Opposition Saskatchewan NDP leader Carla Beck made a stop in Moose Jaw on Thursday.
During her visit, she stopped at the Moose Jaw and District Seniors Association. She highlighted a lot of the great work that they are doing for seniors’ health.
“The gym in the basement of the Timothy Eaton Centre is something I hadn’t seen before. I wasn’t aware it was there even. For a membership of $75 a year, there’s a track, there’s cardio equipment and it’s so important to maintain health, mental health and physical health,” Beck said.
She also stopped to have a chat with the folks at Hunger in Moose Jaw to learn more about their programming.
Beck was astonished by the fact that their child nutrition program makes 400 lunches each day to make sure no school children go hungry.
“Some of the services they’ve provided, like the Head Start Preschool Program, for 25 years you’ve got some people who have been working there the whole time,” she said.
Beck also saw copies of the Downtown Moose Jaw Association’s Wish Book and did some Christmas shopping downtown and had the opportunity to meet with local business owners.
When it comes to provincial issues, what’s top of mind for a lot of people is the carbon tax exemption on heating oil.
Beck said heating oil is more prominent in Eastern Canada and the Maritimes and it isn’t fair to single out one part of the country.
Premier Scott Moe and the Saskatchewan Party government also already indicated that they would not be collecting the carbon tax on SaskEnergy natural gas bills in response and introduced The SaskEnergy (Carbon Tax Fairness for Families) Amendment Act to protect SaskEnergy employees and directors from any legal backlash from the federal government and that the carbon tax would not be collected starting Jan. 1.
Beck agreed that Saskatchewan should not be paying a carbon tax on natural gas if heating oil is exempt.
“This strikes at the notion of fairness. I think Canadians and people in Saskatchewan, at their core, have a very good sense of fairness and this really goes against that. That was before the Minister of Rural Economic Development’s comments about, well, if you want a carve out you should vote Liberal, which I think shouldn’t apply. It shouldn’t apply provincially, and it shouldn’t apply federally,” Beck said.
To take it a step further, Beck and the NDP have been calling on the provincial government to put a hold on the Gas Tax to help Saskatchewan residents cope with rising costs.
On Friday, the NDP made a motion to debate gas tax relief that was defeated in the house.
“Those savings, that could be brought about immediately, would save the average family in this province $350. We are calling for a six-month pause, again for the same reasons, people are struggling,” Beck said.
Also, there has been discussion around the province’s Parental Bill of Rights and the province’s policy when it comes to children changing their names or pronouns at school.
The bill passed during an emergency calling back of the legislative assembly and the use of the notwithstanding clause.
Moe has recently said that it would be up to the school divisions to decide how the law would be enforced.

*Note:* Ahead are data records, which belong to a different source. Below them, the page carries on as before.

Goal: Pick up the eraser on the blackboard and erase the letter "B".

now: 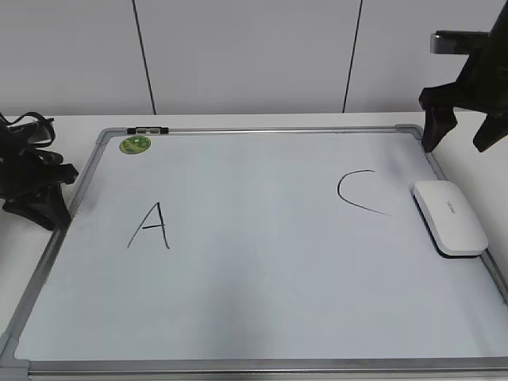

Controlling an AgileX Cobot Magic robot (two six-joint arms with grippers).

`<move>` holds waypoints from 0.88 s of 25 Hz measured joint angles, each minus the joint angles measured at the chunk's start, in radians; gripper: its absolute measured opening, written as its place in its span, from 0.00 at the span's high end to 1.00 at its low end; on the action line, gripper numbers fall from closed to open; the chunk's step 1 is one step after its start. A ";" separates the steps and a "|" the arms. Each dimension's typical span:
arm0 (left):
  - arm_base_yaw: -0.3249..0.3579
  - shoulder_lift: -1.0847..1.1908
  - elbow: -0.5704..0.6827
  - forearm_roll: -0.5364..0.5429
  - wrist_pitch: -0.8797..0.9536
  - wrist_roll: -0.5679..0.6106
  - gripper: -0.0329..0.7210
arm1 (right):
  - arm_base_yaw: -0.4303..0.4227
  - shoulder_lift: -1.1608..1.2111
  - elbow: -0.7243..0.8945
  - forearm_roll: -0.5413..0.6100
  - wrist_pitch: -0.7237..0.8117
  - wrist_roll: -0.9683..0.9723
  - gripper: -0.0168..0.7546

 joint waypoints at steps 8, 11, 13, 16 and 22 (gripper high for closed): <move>0.000 -0.048 -0.072 0.013 0.053 0.000 0.36 | 0.000 -0.113 -0.015 0.029 0.010 -0.015 0.20; 0.000 -0.100 -0.133 0.013 0.146 -0.007 0.34 | 0.000 -0.176 -0.015 0.040 0.016 -0.017 0.21; 0.000 -0.140 -0.169 0.029 0.205 -0.026 0.34 | 0.000 -0.232 -0.015 0.053 0.018 -0.017 0.21; 0.000 -0.207 -0.198 0.056 0.249 -0.047 0.34 | 0.000 -0.332 -0.005 0.063 0.024 -0.017 0.21; -0.002 -0.382 -0.202 0.068 0.269 -0.086 0.34 | 0.000 -0.558 0.146 0.065 0.034 -0.017 0.21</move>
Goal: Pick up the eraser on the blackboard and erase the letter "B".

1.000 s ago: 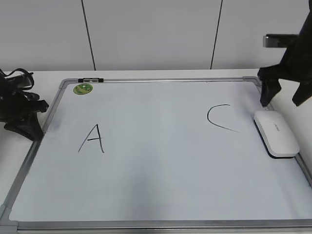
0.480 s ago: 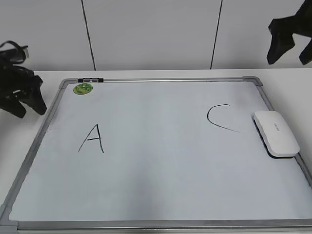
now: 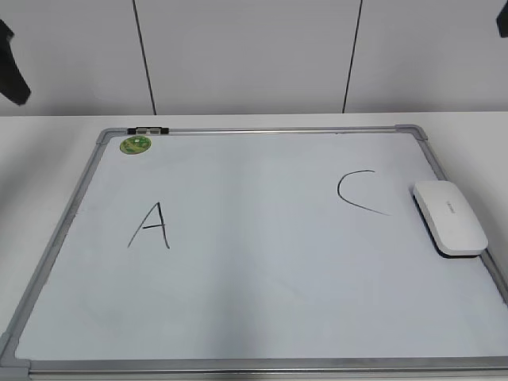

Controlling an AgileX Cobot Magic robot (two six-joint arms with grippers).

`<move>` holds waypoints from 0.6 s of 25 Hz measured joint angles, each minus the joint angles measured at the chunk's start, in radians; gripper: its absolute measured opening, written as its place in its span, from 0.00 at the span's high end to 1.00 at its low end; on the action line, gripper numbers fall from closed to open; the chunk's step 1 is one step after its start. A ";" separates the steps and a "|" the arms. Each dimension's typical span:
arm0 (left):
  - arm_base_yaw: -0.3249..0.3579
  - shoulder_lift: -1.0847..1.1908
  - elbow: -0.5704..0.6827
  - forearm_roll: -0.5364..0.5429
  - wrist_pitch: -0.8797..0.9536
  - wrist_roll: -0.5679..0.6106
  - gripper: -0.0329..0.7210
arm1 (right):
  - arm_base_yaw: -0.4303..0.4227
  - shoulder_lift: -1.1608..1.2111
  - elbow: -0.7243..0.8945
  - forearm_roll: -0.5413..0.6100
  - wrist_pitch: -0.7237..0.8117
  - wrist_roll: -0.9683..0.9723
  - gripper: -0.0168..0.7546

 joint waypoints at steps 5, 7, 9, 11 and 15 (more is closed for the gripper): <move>-0.044 -0.178 0.000 0.002 0.007 -0.011 0.34 | 0.000 -0.194 0.198 -0.008 0.002 0.000 0.21; -0.070 -0.249 0.023 0.006 0.009 -0.020 0.34 | 0.000 -0.271 0.278 -0.015 0.002 0.000 0.21; -0.094 -0.335 0.073 0.025 0.011 -0.043 0.34 | 0.000 -0.356 0.363 -0.028 0.004 0.000 0.21; -0.107 -0.423 0.148 0.038 0.018 -0.069 0.34 | 0.000 -0.440 0.442 -0.038 0.004 0.000 0.21; -0.115 -0.644 0.353 0.051 0.025 -0.096 0.34 | 0.000 -0.591 0.575 -0.041 0.006 0.000 0.21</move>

Beck feels the Parental Bill of Rights wasn’t needed in the first place and should be repelled as schools and teachers do their best to keep parents informed already and it was simply a political move.
“We want parents to be involved in school. I was a school board trustee going back to 2009 and I know how hard schools and teachers work to be able to include parents. We know that kids learn best when there’s good communication between home and school,” she said.

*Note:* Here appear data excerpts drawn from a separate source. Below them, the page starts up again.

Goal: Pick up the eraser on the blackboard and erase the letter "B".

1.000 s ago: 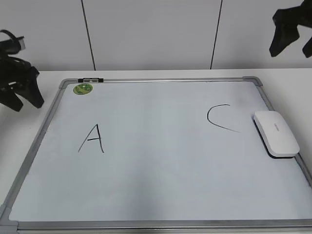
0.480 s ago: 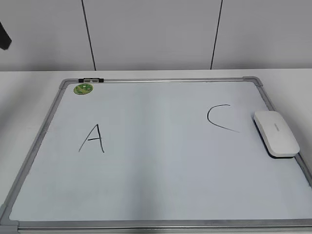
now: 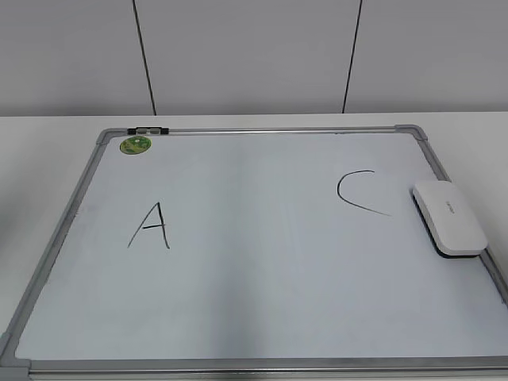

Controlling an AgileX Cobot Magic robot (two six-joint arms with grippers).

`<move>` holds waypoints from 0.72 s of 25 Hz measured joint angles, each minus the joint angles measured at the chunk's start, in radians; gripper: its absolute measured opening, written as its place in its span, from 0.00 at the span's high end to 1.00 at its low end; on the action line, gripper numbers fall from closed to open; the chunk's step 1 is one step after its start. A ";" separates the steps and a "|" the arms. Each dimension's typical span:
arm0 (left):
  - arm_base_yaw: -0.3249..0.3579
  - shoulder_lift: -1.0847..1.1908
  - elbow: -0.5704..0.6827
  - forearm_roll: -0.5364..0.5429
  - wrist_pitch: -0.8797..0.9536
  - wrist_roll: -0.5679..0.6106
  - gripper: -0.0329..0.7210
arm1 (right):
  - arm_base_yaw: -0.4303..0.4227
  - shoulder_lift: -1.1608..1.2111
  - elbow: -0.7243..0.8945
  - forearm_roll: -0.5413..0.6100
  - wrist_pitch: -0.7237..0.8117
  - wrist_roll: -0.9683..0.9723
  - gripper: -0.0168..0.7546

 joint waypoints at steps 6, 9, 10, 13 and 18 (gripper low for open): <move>0.000 -0.331 0.284 0.038 0.008 -0.007 0.34 | 0.000 -0.233 0.124 0.004 0.002 0.019 0.21; 0.000 -0.477 0.404 0.072 0.012 -0.008 0.34 | 0.000 -0.329 0.163 0.004 0.004 0.021 0.21; 0.000 -0.513 0.434 0.087 0.012 -0.008 0.34 | 0.000 -0.360 0.175 0.004 0.006 0.021 0.21; 0.000 -0.627 0.525 0.120 0.015 -0.011 0.34 | 0.000 -0.438 0.233 0.001 0.008 0.021 0.21; 0.000 -0.735 0.646 0.157 0.003 -0.011 0.34 | 0.000 -0.503 0.360 -0.024 0.008 0.023 0.21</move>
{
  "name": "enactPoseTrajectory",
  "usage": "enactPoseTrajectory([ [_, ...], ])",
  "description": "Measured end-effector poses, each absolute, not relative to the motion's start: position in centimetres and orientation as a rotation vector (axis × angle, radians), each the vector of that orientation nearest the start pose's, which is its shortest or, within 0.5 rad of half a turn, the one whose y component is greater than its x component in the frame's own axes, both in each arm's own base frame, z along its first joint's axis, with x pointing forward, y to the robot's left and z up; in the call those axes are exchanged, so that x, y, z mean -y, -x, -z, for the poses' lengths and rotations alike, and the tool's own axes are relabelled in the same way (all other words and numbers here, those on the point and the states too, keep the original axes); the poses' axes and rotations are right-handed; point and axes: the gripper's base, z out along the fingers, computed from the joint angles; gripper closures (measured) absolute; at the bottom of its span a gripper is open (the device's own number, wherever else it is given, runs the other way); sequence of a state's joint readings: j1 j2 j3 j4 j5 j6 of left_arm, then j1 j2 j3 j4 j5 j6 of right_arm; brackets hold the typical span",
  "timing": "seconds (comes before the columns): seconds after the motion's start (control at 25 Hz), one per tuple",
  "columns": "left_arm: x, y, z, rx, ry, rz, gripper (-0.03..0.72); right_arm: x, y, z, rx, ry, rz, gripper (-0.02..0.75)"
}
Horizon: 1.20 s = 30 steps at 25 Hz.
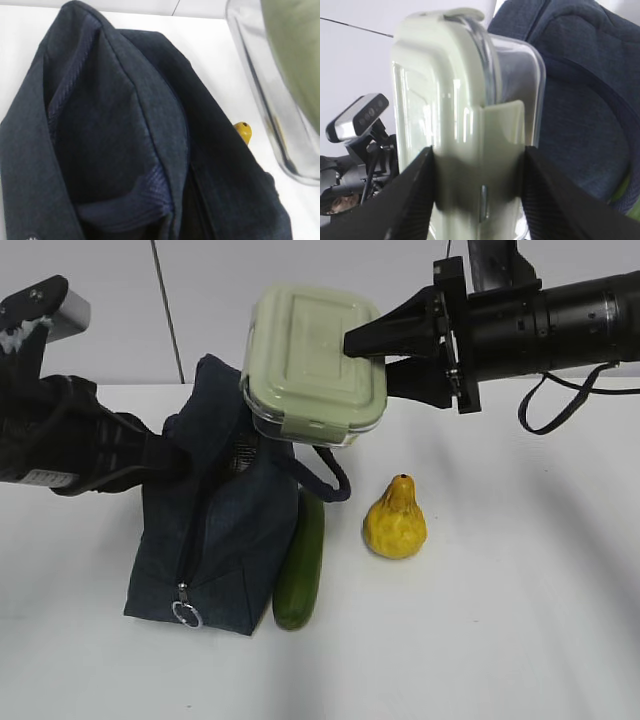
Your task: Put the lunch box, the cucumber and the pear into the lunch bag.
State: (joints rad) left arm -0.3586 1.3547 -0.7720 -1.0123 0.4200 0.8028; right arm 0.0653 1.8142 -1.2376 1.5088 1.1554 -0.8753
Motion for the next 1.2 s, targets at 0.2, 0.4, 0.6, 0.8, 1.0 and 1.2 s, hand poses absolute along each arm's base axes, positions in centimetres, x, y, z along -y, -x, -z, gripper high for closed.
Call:
enactPoseTrajectory([
  [0.2,12.5,-24.3,-25.3,-2.291,-0.394,0.689,0.687,-10.8,-36.1,-26.8,-2.160,0.170,-1.603,0.356],
  [0.4,12.5,-24.0,-26.1,-2.254,-0.381,0.709,0.687,-10.9,-36.1,-26.9,-2.158,0.174,-1.604,0.356],
  [0.6,12.5,-23.9,-26.5,-2.238,-0.378,0.718,0.687,-10.9,-36.1,-26.8,-2.162,0.178,-1.598,0.356],
  [0.8,12.5,-23.9,-26.5,-2.238,-0.378,0.718,0.687,-10.8,-35.9,-26.3,-2.215,0.230,-1.539,0.356],
  [1.0,12.5,-23.9,-26.5,-2.237,-0.374,0.722,0.687,-10.9,-35.7,-25.8,-2.269,0.269,-1.501,0.356],
  [1.2,12.5,-23.9,-26.5,-2.236,-0.357,0.735,0.687,-11.6,-35.5,-24.7,-2.349,0.302,-1.481,0.356],
])
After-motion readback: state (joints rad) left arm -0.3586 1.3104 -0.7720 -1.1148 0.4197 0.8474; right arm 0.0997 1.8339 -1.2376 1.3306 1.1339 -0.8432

Still, on the subject of education, Saskatchewan teachers recently voted in favour of job action as negotiations with the province have stalled.

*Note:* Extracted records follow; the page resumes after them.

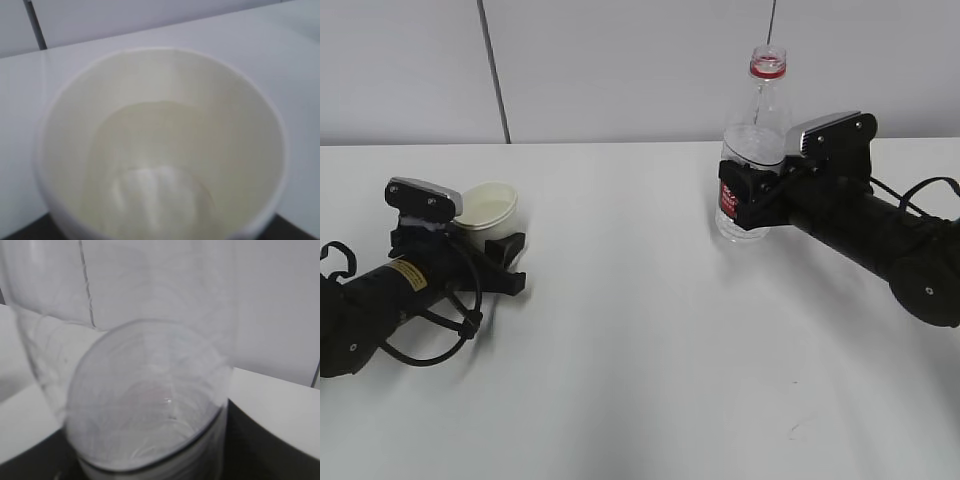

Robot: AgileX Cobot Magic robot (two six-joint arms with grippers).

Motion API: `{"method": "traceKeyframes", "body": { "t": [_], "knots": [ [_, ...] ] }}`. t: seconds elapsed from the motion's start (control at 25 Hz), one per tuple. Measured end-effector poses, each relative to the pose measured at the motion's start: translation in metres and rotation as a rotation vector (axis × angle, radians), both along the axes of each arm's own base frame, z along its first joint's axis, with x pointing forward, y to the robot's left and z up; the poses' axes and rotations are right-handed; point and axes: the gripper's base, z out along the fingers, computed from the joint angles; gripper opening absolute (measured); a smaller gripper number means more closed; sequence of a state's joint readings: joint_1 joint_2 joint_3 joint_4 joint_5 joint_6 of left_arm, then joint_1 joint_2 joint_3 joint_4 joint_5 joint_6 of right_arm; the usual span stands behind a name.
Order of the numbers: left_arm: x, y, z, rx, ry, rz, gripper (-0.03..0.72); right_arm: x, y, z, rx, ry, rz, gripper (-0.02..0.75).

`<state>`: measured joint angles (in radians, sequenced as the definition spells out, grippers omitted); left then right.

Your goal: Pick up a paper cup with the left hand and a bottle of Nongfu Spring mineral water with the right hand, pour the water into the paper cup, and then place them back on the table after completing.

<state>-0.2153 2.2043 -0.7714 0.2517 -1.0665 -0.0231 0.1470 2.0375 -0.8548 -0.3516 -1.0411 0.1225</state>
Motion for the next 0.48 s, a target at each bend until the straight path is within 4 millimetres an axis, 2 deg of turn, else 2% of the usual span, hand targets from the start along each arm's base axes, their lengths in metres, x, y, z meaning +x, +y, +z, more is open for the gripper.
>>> {"method": "traceKeyframes", "body": {
  "t": [0.48],
  "knots": [
    [0.0004, 0.0001, -0.0022, -0.01, -0.011, 0.004, 0.371, 0.0, -0.0001, 0.0, 0.001, 0.0, -0.001, 0.412]
  ]
}}
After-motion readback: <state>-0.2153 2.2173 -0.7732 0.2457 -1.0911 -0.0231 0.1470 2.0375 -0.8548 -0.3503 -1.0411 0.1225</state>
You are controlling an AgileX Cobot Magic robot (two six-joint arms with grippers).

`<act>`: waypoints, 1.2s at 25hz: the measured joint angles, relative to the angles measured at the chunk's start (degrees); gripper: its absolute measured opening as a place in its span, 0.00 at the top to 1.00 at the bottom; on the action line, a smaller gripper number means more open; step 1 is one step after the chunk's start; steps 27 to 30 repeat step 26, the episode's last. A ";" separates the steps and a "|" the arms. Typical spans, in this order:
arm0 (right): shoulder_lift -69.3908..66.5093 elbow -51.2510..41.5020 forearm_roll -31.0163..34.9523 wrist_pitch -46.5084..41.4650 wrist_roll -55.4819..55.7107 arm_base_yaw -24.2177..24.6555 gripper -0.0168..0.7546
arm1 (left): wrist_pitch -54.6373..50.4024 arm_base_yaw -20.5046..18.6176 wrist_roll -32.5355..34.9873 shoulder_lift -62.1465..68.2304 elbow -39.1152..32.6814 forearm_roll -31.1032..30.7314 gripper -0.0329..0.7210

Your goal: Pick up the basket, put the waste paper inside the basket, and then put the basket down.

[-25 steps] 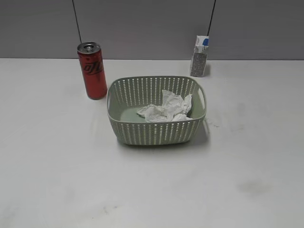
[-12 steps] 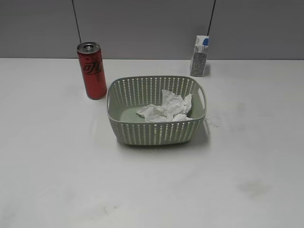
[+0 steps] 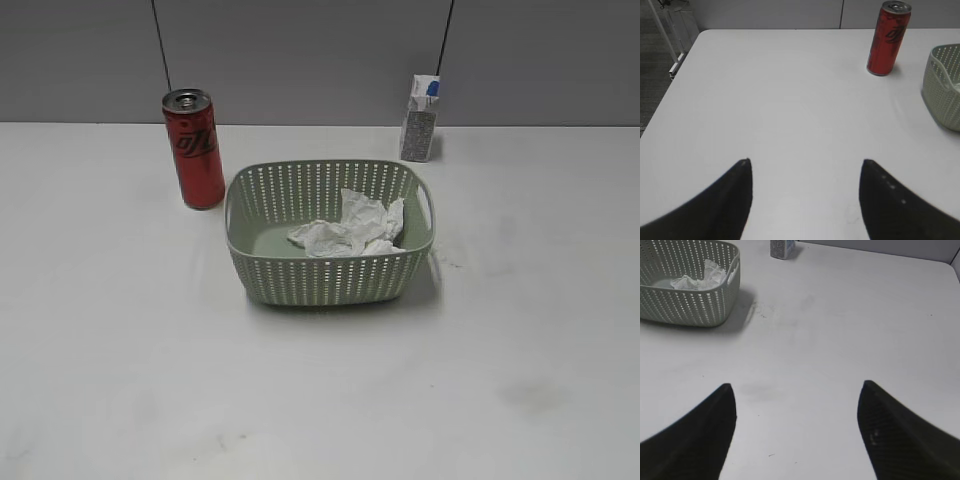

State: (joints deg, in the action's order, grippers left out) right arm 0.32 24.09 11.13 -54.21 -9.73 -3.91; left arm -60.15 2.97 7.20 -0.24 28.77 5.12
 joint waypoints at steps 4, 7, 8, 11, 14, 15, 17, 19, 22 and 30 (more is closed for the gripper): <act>0.00 0.00 0.00 0.00 0.00 0.00 0.24 | 0.00 0.00 0.00 0.00 0.00 0.00 0.30; 0.00 0.00 0.00 0.00 0.00 0.00 0.24 | 0.00 0.00 0.00 0.00 0.00 0.00 0.31; 0.00 0.00 0.00 0.00 0.00 0.00 0.24 | 0.00 0.00 0.00 0.00 0.00 0.00 0.32; 0.00 0.00 0.00 0.01 0.00 0.00 0.24 | 0.00 0.00 0.00 0.00 0.00 0.00 0.33; 0.00 0.00 0.00 0.01 0.00 0.00 0.24 | 0.00 0.00 0.00 0.00 0.00 0.00 0.33; 0.00 0.00 0.00 0.01 0.00 0.00 0.24 | 0.00 0.00 0.00 0.00 0.00 0.00 0.33; 0.00 0.00 0.00 0.01 0.00 0.00 0.24 | 0.00 0.00 0.00 0.00 0.00 0.00 0.33; 0.00 0.00 0.00 0.01 0.00 0.00 0.24 | 0.00 0.00 0.00 0.00 0.00 0.00 0.34; 0.00 0.00 0.00 0.01 0.00 0.00 0.24 | 0.00 0.00 0.00 0.00 0.00 0.00 0.36; 0.00 0.00 0.00 0.06 0.00 0.00 0.24 | 0.00 0.00 0.00 0.00 0.00 0.00 0.38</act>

Beck said the results of the vote by teachers didn’t come as a surprise, but she hoped a deal could be made at the table.
“Unfortunately, it’s not surprising to me, given the underfunding, a decade of underfunding, in education. The issues of class size and complexity are top of mind. We hear this in schools right across this province,” she commented.
With a provincial election nearly a year away, the political landscape in Moose Jaw has changed in the last few months.
Moose Jaw Wakamow MLA Greg Lawrence has announced he will not be seeking re-election as he recovers from a motorcycle accident. Meanwhile, Moose Jaw North MLA Tim McLeod was recently named to the government’s cabinet as the Minister of Mental Health and Addictions, Seniors and Rural and Remote Health.
Beck commented that the NDP will continue to reach out to the people of Moose Jaw, and communities across the province, and listen to the issues people are facing.
“What you’ll see continue from us is that outreach, that willingness to sit down with anyone, to hear their concerns. I think this is very important to hear where there are opportunities and when opportunities are left on the table,” Beck said.
The next provincial election is slated to take place on or before Oct. 28, 2024.